Whaouuuhh, je trouvais que Ketèlbey avait fait fort avec son marché persan en 1900 mais là, Zigeunerweisen est carrément de 1878 !
Ah la la, quel mérite ont eu ces hommes qui ont osé exprimer un amour hors normes !
Car c’est une chose d’être Rom et d’en avoir de tous temps pratiqué la musique. C’est tout autre chose pour un individu faisant partie d’une culture anti Rom d’avouer en être charmé.
Quel mérite et quel talent aussi. Car c’est une grande chose d’avouer un amour interdit, mais c’est génial de parvenir à faire admettre cette transgression.
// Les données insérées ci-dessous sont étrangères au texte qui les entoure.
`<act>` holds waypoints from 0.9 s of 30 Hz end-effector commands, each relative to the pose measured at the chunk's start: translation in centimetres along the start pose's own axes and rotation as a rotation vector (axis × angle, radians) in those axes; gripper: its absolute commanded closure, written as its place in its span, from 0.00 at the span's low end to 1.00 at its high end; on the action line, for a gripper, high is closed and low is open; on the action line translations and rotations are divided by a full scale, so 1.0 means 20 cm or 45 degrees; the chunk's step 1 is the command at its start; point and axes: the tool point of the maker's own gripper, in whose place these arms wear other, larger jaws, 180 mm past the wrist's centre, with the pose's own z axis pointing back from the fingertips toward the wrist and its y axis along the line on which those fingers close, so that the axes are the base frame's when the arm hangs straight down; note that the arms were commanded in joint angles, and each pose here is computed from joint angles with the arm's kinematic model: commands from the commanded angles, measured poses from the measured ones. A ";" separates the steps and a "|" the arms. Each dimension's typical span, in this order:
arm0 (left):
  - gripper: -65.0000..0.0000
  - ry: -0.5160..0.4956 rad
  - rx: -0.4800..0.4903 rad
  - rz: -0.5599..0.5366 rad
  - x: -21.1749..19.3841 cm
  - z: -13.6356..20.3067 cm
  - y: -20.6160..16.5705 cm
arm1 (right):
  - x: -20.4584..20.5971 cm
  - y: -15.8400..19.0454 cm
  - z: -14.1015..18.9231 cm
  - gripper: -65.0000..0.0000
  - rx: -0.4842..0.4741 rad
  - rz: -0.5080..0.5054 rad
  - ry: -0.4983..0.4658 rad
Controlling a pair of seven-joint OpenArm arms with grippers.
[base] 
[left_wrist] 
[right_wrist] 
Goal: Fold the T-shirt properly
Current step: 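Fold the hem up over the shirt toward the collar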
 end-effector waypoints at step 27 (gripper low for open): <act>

Merci pour ces précisions. Il est exact que les Juifs New Yorkais ont très tôt collaboré avec des musiciens noirs. A noter, concernant la musique klezmer, qu’avant cela, dans les contrées d’Europe où vivaient les klezmorim, il n’était pas rare de voir des formations mixtes composées de Juifs et de Tsiganes.
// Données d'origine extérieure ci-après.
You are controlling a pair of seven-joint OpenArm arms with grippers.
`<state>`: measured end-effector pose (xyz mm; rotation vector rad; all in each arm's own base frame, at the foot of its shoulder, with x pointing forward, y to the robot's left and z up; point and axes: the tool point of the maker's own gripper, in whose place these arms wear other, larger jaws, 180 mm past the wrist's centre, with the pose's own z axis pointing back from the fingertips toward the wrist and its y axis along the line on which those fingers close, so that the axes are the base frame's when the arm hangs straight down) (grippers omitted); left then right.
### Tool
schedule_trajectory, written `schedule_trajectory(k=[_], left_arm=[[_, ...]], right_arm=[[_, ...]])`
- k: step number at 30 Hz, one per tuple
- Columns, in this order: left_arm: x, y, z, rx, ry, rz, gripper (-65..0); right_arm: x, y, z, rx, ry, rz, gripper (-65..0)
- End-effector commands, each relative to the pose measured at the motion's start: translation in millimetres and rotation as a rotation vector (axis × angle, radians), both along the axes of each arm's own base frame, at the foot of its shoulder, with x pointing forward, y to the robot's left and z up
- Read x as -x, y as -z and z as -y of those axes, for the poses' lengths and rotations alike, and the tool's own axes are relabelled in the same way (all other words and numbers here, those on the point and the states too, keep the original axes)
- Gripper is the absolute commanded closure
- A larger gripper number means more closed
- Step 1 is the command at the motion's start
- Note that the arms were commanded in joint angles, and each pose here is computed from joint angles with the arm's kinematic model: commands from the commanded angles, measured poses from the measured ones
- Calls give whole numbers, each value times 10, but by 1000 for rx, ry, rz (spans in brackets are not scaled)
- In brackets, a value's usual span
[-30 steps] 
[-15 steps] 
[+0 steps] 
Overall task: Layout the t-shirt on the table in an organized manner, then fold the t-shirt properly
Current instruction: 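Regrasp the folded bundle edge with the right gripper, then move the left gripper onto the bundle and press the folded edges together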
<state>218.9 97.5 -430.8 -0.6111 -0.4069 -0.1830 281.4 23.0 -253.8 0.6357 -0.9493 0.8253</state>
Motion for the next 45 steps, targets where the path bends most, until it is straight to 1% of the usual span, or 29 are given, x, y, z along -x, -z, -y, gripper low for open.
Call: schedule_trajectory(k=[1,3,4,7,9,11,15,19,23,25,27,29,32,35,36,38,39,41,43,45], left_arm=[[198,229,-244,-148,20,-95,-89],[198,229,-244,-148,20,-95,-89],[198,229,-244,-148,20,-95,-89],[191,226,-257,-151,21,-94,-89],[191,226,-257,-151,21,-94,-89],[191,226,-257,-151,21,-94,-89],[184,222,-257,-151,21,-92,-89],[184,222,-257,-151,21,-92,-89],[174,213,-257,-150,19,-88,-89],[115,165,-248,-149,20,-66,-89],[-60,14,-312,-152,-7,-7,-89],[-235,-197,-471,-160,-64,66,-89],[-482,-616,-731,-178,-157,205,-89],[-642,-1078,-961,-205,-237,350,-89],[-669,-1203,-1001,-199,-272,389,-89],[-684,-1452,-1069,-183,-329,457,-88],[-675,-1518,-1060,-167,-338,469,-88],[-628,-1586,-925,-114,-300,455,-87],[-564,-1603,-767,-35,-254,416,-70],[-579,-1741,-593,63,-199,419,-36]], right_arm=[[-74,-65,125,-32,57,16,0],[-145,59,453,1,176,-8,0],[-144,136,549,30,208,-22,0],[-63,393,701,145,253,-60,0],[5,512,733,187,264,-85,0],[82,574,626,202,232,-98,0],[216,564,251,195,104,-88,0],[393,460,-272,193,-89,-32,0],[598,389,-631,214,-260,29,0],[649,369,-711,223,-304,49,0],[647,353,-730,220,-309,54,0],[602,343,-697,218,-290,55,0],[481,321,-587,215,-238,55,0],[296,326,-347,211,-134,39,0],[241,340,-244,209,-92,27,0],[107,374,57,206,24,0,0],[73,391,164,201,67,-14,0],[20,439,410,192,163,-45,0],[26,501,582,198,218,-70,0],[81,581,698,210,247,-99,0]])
Salut Fergus Je viens de moins en moins sur le site, mais j’ai lu votre article Le klezmer a d’une facon sorti le jazz des ghettos noirs et des piano bordels En effet, les juifs new yorkais plutot liberaux ont ete les premiers a entrer en contact avec des noirs pour jouer de la musique. Le premier grand orchestre mixte est celui de Benny Goodman, tres influence par le klezmer. Des 1938 il joue avec Lionel Hampton et Gene Krupa, la musique du livre de la jungle, sing, sing , sing d’influence juive et black Il faut ausi voir le dessin anime American Pop de Bashky sur la transmission de la musique de la Russie a New York cette transmision se faisant de fils a fils
Vous faites une judicieuse remarque pour ce qui concerne la sortie des Noirs par les Juifs. Mais dans l’ordre chronologique je pense qu’il faudrait citer d’abord Gershwin. Non seulement il aura sorti les Noirs par la seule musique mais aussi par le spectacle opéra (Porgy & Bess avec son Summertime tellement transylvanien 1935).
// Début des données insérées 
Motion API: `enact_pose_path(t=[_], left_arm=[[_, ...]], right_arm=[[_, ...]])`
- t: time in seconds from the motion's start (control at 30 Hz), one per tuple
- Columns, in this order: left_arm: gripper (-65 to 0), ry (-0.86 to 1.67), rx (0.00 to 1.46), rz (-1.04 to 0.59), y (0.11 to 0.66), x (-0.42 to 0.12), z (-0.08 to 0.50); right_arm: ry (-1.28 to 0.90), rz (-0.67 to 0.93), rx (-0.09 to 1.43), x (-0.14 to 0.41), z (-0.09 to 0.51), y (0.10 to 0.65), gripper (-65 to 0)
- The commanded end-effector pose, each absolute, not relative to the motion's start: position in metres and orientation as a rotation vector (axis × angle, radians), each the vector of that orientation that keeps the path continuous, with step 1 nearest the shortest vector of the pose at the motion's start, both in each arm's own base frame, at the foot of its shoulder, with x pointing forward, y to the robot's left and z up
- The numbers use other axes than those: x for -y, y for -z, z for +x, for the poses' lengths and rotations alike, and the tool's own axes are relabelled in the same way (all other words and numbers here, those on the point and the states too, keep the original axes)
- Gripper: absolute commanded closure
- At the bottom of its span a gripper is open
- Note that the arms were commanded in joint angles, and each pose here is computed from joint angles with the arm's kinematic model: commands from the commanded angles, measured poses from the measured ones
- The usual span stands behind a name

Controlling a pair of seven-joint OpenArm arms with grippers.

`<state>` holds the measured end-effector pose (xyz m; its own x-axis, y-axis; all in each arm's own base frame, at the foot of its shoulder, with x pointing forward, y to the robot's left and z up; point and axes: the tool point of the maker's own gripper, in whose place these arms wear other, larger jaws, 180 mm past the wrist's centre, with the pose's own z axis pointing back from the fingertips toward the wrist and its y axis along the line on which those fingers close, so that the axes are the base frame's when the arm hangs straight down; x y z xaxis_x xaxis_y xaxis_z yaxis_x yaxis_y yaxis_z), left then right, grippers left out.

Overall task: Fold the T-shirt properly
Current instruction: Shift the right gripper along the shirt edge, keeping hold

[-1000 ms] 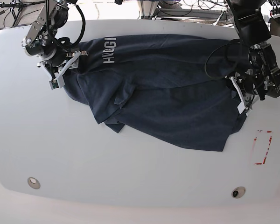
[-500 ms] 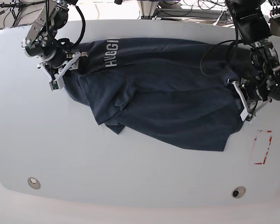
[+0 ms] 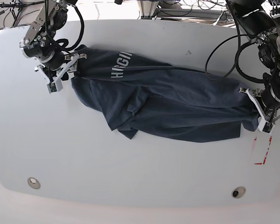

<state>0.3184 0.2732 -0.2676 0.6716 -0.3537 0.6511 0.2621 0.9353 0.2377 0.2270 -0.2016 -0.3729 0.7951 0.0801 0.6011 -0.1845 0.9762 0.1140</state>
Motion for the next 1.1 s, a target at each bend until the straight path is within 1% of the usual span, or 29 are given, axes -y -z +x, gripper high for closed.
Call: enact_pose_path(t=[0.0,0.27,0.33,0.4,0.47,0.53,0.6,0.7,0.77,0.8,0.87,0.9,0.97,1.07], left_arm=[[0.0,0.361,0.796,0.146,0.255,-0.274,0.324],[0.0,0.358,0.79,0.152,0.256,-0.275,0.323],[0.0,0.357,0.791,0.152,0.256,-0.276,0.323],[0.0,0.359,0.79,0.149,0.256,-0.275,0.323],[0.0,0.358,0.779,0.15,0.26,-0.275,0.32],[0.0,0.36,0.773,0.149,0.262,-0.275,0.319],[0.0,0.362,0.767,0.147,0.264,-0.275,0.317],[0.0,0.361,0.767,0.145,0.264,-0.274,0.318],[0.0,0.361,0.767,0.145,0.264,-0.274,0.318],[0.0,0.361,0.765,0.145,0.264,-0.274,0.317],[0.0,0.362,0.758,0.144,0.267,-0.274,0.315],[0.0,0.362,0.753,0.143,0.268,-0.274,0.314],[0.0,0.362,0.747,0.142,0.27,-0.274,0.312],[0.0,0.362,0.746,0.14,0.271,-0.274,0.312]], right_arm=[[-0.148,0.163,0.677,0.204,0.234,0.363,-29.8],[-0.146,0.163,0.675,0.204,0.233,0.364,-29.6],[-0.146,0.163,0.675,0.204,0.233,0.364,-27.9],[-0.149,0.166,0.675,0.203,0.233,0.364,-24.1],[-0.149,0.169,0.677,0.203,0.234,0.364,-21.7],[-0.149,0.175,0.68,0.201,0.234,0.363,-21.7],[-0.15,0.174,0.682,0.201,0.234,0.363,-24.3],[-0.149,0.179,0.661,0.2,0.231,0.365,-32.8],[-0.15,0.2,0.65,0.196,0.229,0.366,-41.4],[-0.151,0.228,0.654,0.192,0.229,0.365,-46.8],[-0.149,0.273,0.675,0.185,0.231,0.36,-54.2],[-0.149,0.303,0.696,0.181,0.233,0.356,-59.1],[-0.144,0.337,0.719,0.177,0.235,0.352,-65.0],[-0.125,0.351,0.71,0.176,0.237,0.358,-65.0]])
(Ce qui a ouvert la voie à l’équivalent pot-pourri mais porto-ricain en 1950 : West Side Story)
Il y a un élément plus pragmatique qui a fait des Ashkénazes des éléments centraux de la musique américaine, c’est le fait qu’ils étaient facteurs d’instrument et bons organisateurs de spectacles.
Les Andrews Sisters plus encore connues pour leur célèbre « Rum & Coca Cola » lui-même hérité d’un non moins célèbre thème de Calypso composé par Lord Invader.